Task item: Report how many lines of the data contain the string "things". Add nothing.

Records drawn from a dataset

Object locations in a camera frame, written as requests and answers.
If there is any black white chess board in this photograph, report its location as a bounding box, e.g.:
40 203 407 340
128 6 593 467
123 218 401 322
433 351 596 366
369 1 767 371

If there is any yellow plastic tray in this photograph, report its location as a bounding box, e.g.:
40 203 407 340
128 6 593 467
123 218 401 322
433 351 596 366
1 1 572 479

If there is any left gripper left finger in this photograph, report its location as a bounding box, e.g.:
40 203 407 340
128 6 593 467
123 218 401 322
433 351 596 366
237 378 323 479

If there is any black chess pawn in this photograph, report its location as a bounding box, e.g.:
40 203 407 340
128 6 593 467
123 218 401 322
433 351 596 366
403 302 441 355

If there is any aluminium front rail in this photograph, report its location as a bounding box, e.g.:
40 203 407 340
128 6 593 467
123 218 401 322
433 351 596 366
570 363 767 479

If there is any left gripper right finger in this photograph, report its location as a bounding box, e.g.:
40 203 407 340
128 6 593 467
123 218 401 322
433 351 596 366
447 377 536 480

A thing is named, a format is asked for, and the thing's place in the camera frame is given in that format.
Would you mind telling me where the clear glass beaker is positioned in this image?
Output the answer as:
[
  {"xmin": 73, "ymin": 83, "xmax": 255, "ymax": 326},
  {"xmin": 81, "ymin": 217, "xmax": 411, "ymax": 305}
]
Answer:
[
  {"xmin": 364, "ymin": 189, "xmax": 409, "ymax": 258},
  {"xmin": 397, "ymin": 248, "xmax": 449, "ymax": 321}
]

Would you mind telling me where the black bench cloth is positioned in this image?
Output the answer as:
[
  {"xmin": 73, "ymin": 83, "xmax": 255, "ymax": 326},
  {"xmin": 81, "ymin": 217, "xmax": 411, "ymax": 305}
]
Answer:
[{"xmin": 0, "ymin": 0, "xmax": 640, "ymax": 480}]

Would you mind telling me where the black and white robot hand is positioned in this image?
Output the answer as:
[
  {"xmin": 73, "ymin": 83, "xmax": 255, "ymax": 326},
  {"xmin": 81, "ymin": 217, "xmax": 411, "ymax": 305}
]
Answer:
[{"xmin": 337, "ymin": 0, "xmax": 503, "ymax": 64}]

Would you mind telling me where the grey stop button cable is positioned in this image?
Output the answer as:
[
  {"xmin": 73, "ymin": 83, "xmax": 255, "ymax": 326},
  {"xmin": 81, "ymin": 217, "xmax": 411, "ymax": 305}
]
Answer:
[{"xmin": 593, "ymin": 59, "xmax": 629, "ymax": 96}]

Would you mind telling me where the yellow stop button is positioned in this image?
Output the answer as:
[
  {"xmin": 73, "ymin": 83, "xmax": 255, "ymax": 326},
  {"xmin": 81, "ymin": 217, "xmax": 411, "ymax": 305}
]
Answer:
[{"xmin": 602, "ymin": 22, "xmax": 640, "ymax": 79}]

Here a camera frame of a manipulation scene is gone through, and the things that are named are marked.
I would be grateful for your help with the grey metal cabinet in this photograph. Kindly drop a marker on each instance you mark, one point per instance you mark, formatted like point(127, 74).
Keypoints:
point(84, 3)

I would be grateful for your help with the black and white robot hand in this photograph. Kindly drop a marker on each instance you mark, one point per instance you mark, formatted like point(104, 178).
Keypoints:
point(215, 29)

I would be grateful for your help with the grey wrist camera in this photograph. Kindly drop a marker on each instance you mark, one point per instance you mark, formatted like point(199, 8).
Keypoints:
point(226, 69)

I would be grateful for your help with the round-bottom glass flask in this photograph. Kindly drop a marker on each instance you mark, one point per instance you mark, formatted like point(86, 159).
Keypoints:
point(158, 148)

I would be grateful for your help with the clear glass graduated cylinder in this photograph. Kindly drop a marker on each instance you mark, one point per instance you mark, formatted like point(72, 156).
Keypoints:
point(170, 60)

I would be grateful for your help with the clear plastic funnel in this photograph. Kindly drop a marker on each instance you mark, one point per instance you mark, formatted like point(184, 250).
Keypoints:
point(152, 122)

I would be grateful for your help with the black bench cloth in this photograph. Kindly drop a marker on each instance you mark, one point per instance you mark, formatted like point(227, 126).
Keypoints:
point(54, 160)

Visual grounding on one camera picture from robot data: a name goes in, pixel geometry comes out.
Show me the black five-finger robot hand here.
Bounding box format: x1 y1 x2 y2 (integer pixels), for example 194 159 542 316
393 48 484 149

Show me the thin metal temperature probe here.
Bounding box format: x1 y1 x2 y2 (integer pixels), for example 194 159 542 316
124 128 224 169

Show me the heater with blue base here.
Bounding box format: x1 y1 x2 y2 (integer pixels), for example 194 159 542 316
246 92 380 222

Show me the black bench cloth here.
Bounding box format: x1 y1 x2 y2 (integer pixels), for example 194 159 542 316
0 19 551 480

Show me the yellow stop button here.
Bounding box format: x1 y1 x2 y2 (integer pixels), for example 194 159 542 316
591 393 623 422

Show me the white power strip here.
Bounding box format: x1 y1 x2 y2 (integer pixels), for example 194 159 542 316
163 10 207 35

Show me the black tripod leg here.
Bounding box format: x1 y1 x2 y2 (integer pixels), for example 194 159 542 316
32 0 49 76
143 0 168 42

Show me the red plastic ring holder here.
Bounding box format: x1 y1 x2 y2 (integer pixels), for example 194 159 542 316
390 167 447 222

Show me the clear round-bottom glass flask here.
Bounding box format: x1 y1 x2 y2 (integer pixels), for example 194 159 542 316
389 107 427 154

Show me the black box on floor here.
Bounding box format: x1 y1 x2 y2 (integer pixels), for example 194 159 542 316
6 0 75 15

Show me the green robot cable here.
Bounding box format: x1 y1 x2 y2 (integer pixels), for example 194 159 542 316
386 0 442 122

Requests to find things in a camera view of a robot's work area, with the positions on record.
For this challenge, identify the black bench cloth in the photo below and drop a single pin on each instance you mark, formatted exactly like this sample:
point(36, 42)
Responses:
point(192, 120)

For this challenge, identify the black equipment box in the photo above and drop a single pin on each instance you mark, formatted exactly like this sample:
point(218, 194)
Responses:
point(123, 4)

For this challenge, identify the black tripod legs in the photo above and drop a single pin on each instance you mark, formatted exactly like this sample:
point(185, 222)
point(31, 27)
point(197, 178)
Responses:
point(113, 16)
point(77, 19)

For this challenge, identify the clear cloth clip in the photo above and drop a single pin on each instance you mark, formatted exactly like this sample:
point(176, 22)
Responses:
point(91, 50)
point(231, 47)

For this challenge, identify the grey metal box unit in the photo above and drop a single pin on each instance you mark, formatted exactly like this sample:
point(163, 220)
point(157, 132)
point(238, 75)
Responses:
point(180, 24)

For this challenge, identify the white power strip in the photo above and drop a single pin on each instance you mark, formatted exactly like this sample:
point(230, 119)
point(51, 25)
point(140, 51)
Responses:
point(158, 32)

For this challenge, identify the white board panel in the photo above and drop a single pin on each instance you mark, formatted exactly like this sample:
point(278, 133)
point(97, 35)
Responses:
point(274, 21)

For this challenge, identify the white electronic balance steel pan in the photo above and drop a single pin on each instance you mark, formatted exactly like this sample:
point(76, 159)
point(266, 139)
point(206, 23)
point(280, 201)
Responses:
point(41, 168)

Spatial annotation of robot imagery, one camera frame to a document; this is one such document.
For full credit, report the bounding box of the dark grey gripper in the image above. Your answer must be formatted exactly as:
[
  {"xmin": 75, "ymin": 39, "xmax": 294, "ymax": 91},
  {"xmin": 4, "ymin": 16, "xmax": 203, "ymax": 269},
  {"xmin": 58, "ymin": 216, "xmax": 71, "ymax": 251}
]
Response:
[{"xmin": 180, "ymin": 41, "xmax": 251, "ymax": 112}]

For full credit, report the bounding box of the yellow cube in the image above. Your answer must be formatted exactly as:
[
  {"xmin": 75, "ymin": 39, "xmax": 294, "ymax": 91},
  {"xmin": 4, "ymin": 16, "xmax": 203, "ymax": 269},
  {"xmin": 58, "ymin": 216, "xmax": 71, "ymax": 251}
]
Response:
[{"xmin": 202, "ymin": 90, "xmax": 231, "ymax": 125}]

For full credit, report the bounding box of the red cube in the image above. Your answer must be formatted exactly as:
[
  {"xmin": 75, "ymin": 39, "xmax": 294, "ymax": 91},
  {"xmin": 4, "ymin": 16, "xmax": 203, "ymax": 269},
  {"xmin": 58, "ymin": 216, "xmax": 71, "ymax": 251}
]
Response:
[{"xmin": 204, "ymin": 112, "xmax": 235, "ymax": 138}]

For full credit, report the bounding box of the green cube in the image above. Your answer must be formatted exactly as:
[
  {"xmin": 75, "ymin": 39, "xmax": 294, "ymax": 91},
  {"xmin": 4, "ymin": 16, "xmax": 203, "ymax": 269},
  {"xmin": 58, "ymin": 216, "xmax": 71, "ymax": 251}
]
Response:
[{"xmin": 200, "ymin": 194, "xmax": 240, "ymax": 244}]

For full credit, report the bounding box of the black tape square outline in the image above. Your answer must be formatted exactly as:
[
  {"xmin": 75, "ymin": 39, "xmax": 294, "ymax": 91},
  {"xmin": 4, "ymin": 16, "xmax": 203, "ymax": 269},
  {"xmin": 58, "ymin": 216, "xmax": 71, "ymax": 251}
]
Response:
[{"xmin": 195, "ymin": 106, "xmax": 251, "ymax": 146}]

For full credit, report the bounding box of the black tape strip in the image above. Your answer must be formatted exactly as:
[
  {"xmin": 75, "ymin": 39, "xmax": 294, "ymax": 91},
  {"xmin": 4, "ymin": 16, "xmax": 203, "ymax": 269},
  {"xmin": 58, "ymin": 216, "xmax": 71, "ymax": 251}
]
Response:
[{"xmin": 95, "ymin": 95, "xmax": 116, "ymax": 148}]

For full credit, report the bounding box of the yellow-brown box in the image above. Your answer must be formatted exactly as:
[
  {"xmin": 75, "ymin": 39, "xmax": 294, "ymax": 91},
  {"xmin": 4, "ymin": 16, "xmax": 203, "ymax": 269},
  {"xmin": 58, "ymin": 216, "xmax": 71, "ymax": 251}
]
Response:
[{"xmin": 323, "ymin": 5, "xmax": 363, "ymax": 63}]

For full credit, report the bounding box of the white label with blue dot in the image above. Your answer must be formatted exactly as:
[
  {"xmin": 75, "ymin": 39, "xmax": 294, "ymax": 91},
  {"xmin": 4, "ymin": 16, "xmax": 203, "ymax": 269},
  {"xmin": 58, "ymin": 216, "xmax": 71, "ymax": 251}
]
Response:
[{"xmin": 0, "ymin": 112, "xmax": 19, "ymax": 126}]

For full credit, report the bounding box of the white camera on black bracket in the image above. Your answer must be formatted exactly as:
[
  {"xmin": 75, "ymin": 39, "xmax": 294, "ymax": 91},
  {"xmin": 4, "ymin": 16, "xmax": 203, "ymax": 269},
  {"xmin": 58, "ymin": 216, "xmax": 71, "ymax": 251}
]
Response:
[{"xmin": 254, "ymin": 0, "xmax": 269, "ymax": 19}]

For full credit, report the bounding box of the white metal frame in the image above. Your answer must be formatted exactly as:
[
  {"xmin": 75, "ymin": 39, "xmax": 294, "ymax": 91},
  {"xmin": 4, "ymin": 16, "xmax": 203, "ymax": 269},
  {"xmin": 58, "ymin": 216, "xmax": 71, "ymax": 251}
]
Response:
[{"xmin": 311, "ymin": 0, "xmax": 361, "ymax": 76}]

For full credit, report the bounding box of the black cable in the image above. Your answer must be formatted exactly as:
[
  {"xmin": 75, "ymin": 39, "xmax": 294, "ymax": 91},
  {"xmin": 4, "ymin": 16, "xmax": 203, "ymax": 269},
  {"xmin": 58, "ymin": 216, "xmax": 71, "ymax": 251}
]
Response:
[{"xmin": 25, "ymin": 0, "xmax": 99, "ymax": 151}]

Solved problem: 2